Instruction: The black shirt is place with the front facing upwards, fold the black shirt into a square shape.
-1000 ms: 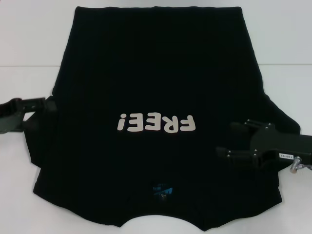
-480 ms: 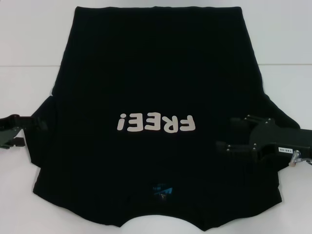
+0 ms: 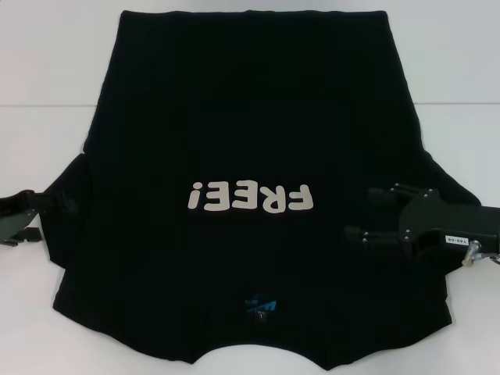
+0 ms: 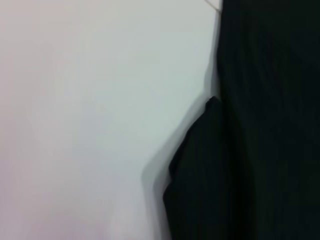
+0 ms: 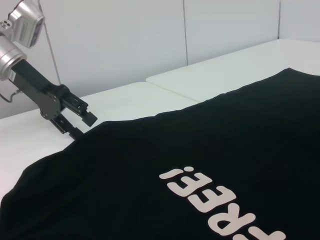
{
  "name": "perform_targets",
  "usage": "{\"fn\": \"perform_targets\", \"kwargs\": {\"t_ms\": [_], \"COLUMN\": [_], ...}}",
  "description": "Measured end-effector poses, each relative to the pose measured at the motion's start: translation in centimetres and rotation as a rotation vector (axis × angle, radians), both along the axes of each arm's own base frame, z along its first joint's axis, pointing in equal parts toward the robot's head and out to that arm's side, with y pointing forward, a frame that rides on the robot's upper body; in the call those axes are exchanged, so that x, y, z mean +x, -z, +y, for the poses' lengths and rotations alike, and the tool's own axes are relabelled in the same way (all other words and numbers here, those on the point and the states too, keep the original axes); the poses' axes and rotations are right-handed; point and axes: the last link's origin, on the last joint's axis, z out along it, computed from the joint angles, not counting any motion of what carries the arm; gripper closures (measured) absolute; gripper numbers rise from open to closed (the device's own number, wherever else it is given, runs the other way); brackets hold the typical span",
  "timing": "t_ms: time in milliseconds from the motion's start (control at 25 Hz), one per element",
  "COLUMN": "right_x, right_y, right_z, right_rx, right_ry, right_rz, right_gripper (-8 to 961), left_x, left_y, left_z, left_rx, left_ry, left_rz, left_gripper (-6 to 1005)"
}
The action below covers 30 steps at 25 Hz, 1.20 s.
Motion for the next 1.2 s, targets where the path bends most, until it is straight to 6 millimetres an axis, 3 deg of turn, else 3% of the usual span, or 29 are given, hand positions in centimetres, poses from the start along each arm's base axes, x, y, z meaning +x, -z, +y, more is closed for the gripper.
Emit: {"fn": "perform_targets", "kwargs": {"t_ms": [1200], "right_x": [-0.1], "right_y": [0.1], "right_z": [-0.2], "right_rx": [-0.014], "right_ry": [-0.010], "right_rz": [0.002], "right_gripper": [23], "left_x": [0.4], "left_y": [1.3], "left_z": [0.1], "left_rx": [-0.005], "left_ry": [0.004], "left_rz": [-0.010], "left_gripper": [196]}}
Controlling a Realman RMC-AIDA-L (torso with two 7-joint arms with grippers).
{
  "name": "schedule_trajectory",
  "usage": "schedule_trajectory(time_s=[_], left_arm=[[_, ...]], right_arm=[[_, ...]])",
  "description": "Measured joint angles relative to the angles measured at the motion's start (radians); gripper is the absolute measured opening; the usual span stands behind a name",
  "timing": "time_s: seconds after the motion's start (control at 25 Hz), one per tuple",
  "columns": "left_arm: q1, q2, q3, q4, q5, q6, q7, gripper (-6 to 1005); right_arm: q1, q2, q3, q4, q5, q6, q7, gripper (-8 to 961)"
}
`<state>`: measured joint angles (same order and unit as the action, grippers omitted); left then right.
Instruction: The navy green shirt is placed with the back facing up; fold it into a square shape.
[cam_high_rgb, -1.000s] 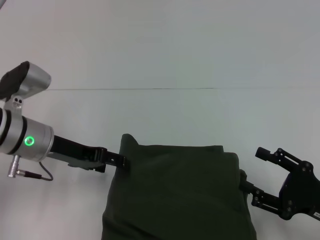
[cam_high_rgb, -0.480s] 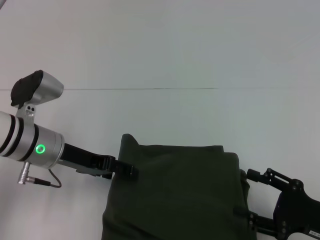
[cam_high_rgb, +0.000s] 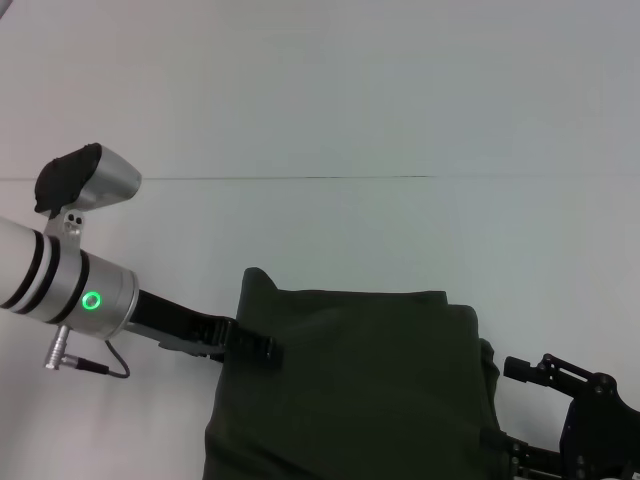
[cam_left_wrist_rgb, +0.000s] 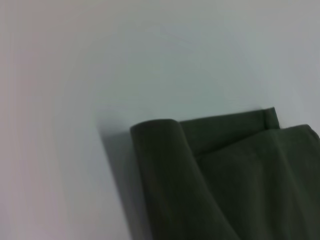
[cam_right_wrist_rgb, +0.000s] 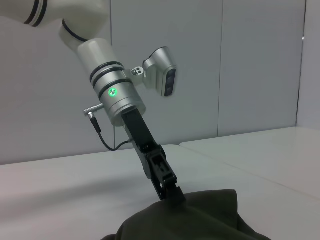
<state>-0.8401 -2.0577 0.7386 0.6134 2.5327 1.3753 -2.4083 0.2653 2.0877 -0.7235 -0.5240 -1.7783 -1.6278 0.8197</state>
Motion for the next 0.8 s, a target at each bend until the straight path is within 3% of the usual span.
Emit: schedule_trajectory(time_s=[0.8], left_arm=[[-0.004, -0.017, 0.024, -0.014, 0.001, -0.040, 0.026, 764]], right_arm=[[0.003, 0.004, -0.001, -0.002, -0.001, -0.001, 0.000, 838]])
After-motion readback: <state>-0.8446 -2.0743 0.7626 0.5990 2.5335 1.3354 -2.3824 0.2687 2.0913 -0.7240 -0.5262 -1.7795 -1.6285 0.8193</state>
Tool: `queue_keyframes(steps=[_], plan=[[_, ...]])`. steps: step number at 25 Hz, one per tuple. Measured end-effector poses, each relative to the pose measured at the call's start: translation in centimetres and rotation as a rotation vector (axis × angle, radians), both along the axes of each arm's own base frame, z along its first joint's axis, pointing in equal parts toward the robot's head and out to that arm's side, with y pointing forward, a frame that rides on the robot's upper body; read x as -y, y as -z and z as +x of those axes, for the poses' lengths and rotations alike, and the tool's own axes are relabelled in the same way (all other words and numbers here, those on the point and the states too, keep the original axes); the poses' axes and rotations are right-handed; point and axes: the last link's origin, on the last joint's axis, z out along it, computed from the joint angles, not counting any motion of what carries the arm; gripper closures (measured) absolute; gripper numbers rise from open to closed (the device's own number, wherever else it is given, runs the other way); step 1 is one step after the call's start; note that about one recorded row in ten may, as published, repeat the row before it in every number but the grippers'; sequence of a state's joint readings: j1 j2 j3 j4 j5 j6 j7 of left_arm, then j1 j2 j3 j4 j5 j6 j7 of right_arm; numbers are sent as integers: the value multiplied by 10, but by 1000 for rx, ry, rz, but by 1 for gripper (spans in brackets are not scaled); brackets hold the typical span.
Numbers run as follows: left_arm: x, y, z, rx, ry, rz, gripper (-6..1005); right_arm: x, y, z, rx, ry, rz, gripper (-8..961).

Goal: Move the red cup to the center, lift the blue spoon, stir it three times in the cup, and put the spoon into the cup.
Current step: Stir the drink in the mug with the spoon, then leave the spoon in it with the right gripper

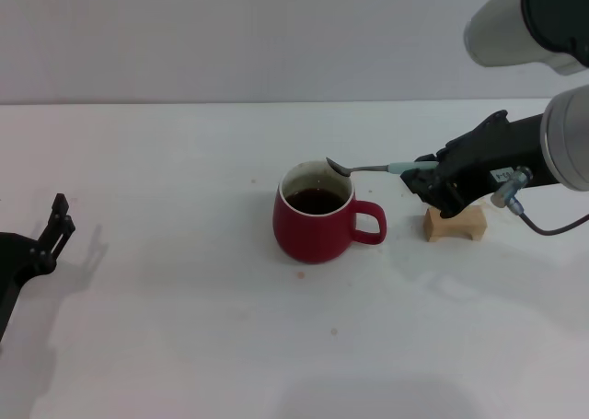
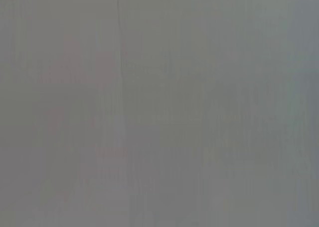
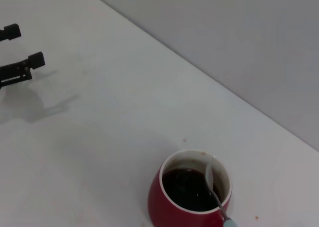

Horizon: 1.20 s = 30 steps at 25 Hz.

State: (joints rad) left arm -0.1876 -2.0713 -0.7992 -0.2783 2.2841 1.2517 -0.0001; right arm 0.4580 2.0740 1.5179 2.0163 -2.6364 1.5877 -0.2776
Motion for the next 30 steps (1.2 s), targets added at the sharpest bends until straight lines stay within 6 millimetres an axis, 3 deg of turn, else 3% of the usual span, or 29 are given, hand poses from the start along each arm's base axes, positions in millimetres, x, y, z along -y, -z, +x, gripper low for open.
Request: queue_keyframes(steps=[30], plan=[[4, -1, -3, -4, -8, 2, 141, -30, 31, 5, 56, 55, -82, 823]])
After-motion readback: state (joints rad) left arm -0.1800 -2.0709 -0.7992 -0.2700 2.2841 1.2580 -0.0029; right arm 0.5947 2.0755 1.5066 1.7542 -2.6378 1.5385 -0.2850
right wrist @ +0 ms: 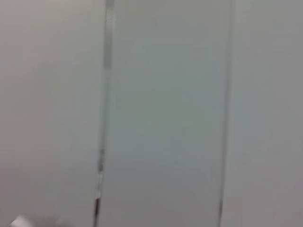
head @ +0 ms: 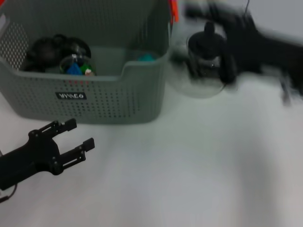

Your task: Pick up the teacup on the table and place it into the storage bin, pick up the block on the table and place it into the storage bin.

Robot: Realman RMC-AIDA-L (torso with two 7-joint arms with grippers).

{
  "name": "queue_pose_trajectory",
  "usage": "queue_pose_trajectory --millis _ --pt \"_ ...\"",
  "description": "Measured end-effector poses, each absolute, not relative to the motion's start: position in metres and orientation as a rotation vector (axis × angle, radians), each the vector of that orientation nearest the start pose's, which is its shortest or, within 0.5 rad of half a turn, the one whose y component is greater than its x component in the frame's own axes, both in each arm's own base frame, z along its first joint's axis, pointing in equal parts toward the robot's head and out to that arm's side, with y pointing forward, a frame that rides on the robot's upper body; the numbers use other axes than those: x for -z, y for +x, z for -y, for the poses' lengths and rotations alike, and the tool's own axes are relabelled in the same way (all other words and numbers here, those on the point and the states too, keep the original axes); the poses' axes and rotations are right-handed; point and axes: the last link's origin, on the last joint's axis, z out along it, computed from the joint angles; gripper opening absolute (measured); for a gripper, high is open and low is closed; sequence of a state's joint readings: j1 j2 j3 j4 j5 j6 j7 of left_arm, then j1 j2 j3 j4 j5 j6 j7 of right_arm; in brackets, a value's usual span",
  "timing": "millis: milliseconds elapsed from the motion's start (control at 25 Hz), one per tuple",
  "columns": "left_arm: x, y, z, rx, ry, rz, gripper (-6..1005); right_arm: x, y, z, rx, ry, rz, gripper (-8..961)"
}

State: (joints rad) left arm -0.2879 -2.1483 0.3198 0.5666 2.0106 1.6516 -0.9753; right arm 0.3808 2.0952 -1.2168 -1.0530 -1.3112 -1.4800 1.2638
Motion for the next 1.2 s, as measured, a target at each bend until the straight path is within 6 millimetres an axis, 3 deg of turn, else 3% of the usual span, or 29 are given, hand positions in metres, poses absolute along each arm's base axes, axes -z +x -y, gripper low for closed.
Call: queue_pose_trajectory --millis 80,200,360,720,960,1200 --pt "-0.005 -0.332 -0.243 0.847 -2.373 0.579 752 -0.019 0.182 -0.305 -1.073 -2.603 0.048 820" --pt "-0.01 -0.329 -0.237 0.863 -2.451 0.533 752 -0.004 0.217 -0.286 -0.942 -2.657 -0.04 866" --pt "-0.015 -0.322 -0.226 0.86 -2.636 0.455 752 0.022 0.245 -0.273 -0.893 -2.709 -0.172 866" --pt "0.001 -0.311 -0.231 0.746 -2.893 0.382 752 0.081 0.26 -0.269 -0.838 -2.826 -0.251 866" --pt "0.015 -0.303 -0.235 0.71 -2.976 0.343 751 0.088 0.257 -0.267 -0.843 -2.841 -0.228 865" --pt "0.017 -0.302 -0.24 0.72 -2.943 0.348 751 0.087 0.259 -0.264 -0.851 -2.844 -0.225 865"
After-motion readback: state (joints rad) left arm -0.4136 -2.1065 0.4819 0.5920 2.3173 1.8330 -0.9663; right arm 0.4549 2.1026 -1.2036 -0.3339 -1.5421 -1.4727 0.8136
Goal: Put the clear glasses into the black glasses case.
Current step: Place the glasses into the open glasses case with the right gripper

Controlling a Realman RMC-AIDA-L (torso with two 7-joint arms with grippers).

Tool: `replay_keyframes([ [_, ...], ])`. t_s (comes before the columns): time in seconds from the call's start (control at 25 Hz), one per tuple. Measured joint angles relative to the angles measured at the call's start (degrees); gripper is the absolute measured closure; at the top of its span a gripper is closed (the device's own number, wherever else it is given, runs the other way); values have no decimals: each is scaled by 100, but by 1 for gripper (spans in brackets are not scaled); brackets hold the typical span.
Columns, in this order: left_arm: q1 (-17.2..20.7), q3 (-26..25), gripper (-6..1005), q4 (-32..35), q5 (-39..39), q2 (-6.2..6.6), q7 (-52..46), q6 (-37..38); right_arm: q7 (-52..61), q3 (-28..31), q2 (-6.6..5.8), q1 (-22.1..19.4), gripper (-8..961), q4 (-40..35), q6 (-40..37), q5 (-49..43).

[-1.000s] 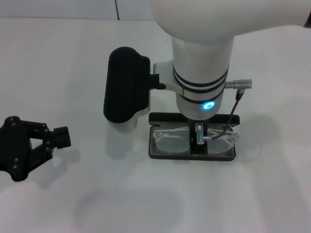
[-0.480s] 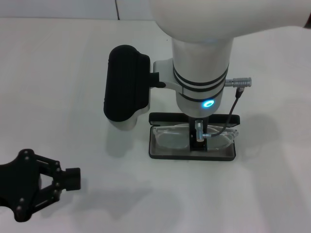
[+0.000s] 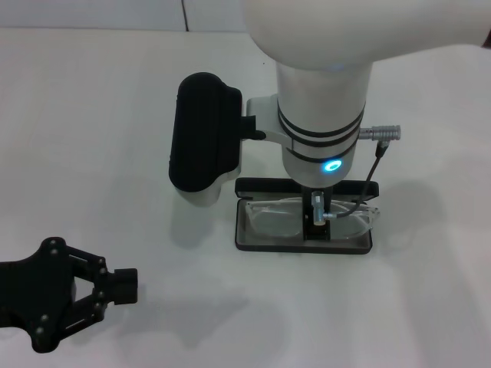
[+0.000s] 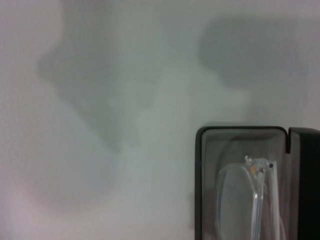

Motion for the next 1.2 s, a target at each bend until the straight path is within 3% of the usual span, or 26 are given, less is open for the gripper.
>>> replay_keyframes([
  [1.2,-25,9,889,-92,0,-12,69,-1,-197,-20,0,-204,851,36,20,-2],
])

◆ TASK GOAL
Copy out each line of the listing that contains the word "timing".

◆ FINAL ANSWER
  "timing": "t_ms: time in milliseconds from the motion's start (control at 25 Hz), one per element",
  "timing": "time_s: seconds after the motion's start (control at 25 Hz), one per tuple",
  "timing": "millis: milliseconds elapsed from the motion's start (control at 25 Hz), one per tuple",

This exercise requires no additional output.